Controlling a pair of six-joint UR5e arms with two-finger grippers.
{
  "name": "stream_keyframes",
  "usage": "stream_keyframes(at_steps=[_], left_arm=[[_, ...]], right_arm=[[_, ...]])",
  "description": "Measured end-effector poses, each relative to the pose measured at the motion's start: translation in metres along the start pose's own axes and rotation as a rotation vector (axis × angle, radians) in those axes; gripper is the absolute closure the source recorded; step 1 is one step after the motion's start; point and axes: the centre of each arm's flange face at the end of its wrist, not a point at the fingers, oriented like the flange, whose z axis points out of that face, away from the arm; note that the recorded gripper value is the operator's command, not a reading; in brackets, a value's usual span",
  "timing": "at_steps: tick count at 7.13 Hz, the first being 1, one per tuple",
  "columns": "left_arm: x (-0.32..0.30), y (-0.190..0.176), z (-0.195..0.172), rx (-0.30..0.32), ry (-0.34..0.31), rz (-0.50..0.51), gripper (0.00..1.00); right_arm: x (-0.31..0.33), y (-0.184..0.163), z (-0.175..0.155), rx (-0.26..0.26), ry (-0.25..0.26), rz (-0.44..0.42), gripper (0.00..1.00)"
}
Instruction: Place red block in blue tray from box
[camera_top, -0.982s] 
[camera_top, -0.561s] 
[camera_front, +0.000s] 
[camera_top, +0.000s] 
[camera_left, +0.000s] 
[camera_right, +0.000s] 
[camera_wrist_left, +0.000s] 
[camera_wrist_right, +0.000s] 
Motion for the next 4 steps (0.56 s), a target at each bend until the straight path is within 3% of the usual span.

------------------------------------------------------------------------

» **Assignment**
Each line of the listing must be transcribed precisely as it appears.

» **Worked solution**
Controlling a pair of six-joint UR5e arms with two-finger grippers.
{
  "name": "stream_keyframes",
  "usage": "stream_keyframes(at_steps=[_], left_arm=[[_, ...]], right_arm=[[_, ...]])",
  "description": "Measured end-effector poses, each relative to the pose measured at the motion's start: translation in metres along the start pose's own axes and rotation as a rotation vector (axis × angle, radians) in those axes; gripper is the absolute closure the source recorded; step 1 is one step after the motion's start; point and axes: the centre of each arm's flange face at the end of its wrist, not a point at the fingers, oriented like the flange, whose z axis points out of that face, away from the arm; note that the recorded gripper value is the operator's command, not a reading; in brackets, a value's usual span",
  "timing": "at_steps: tick count at 7.13 Hz, the first being 1, one per tuple",
  "columns": "left_arm: x (-0.32..0.30), y (-0.190..0.176), z (-0.195..0.172), rx (-0.30..0.32), ry (-0.34..0.31), rz (-0.50..0.51), gripper (0.00..1.00); right_arm: x (-0.31..0.33), y (-0.184..0.163), z (-0.175..0.155), rx (-0.26..0.26), ry (-0.25..0.26), rz (-0.44..0.42), gripper (0.00..1.00)"
}
Instruction: Place red block in blue tray from box
[camera_top, -0.982s] 
[camera_top, -0.561s] 
[camera_front, +0.000s] 
[camera_top, +0.000s] 
[camera_left, +0.000s] 
[camera_right, +0.000s] 
[camera_wrist_left, +0.000s] 
[camera_wrist_right, +0.000s] 
Motion for the next 4 steps (0.56 s), a target at each bend until the straight path is within 3% of the usual span.

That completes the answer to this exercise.